**Assignment:** How many lines in the entries below contain "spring"? Answer with the number only.

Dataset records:
Content starts

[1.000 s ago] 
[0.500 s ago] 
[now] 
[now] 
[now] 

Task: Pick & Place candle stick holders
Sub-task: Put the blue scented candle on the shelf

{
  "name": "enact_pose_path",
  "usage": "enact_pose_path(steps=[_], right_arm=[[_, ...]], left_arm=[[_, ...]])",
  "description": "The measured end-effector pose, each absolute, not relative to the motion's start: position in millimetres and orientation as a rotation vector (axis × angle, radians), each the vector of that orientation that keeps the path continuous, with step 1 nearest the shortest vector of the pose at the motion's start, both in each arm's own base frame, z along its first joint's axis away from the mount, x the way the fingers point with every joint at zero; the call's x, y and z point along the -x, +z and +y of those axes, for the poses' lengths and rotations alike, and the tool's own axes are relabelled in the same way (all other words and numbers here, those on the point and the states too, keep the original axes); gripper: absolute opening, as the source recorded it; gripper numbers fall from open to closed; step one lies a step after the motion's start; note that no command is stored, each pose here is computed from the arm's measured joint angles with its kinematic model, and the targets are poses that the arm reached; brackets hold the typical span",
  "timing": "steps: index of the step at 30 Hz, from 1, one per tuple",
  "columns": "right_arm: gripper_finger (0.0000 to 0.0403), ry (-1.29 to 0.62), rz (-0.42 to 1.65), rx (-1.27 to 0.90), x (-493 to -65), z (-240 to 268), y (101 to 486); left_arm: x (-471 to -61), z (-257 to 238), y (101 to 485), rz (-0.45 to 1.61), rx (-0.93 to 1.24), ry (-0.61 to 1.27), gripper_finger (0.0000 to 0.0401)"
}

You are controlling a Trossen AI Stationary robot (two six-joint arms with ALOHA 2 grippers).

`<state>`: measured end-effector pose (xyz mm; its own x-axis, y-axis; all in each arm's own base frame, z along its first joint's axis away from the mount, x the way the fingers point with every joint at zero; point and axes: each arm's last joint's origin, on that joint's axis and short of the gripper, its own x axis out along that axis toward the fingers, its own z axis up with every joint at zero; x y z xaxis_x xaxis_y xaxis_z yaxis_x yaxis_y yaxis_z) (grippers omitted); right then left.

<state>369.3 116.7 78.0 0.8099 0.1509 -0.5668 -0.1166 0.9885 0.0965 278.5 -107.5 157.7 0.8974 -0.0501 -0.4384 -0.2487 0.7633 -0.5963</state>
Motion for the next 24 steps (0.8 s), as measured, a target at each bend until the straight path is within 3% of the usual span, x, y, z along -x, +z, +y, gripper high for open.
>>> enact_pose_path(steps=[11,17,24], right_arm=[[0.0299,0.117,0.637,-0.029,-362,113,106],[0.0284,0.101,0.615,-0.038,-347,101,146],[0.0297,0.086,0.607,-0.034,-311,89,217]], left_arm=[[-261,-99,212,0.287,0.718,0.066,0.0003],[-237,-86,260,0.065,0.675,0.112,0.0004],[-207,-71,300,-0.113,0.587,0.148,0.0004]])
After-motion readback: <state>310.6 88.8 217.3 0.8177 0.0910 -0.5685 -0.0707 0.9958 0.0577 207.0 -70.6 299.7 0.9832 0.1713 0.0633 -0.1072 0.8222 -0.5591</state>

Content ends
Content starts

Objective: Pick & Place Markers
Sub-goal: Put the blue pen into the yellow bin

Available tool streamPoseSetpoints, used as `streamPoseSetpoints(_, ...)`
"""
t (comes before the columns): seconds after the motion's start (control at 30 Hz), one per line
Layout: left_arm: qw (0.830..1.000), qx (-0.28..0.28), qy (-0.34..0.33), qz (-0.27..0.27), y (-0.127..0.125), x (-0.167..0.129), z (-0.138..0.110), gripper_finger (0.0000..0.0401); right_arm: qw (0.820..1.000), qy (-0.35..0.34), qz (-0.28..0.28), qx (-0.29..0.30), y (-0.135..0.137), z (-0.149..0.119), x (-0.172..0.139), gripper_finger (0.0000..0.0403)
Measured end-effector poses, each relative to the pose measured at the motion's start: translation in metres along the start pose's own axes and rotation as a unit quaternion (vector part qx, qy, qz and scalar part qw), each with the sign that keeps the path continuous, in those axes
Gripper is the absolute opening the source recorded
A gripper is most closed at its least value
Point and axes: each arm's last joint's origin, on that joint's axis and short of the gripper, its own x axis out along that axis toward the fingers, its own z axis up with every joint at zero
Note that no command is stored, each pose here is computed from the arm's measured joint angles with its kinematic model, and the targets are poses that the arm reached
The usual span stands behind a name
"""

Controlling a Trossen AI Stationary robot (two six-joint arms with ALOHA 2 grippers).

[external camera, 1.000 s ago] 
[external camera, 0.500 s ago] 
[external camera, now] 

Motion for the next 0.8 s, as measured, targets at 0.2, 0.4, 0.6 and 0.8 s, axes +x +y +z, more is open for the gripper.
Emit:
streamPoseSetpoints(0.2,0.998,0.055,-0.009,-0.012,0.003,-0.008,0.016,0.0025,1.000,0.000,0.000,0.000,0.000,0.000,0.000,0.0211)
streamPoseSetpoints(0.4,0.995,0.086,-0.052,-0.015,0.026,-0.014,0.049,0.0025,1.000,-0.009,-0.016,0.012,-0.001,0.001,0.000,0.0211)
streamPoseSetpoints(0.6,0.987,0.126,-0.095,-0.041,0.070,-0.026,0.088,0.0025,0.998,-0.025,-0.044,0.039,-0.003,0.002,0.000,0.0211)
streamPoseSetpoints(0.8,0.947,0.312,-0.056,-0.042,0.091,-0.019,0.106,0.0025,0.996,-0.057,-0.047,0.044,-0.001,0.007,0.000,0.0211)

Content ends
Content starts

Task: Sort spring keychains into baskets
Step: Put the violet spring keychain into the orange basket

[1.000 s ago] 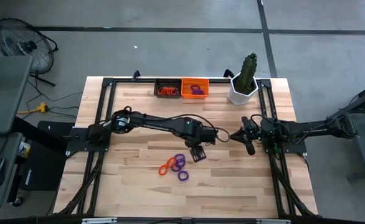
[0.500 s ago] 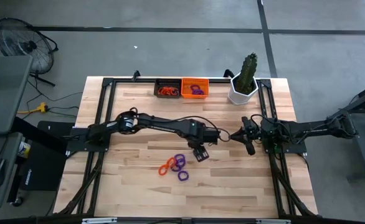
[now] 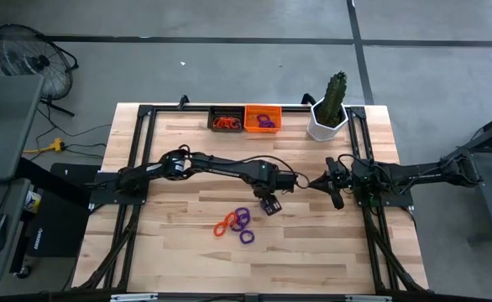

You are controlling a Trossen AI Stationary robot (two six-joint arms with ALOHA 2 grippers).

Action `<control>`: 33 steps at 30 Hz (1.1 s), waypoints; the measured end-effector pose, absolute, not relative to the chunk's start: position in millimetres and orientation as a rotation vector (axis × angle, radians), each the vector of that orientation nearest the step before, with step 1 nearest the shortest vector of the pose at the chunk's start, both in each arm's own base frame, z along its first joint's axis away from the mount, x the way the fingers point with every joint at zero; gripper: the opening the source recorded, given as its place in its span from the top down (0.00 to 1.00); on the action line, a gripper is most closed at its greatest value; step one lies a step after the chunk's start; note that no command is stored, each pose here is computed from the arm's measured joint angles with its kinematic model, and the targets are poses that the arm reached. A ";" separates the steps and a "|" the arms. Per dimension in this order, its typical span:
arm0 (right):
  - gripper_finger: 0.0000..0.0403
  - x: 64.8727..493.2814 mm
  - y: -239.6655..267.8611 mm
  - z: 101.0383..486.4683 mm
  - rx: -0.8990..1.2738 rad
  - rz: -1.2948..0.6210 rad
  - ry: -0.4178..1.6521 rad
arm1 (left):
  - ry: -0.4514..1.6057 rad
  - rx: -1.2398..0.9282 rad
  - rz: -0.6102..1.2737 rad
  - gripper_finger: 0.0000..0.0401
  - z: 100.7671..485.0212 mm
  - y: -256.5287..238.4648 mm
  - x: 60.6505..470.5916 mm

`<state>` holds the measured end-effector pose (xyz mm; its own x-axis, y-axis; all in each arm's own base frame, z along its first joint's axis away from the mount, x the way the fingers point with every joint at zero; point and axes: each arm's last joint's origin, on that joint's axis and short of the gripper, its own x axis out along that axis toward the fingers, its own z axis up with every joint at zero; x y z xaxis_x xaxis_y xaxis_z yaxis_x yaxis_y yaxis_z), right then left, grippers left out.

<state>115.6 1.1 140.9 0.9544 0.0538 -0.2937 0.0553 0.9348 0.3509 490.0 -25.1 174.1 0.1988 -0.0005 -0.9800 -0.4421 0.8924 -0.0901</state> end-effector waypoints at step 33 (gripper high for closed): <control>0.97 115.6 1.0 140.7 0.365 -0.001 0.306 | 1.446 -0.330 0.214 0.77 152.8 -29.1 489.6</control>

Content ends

**Finished task:** 2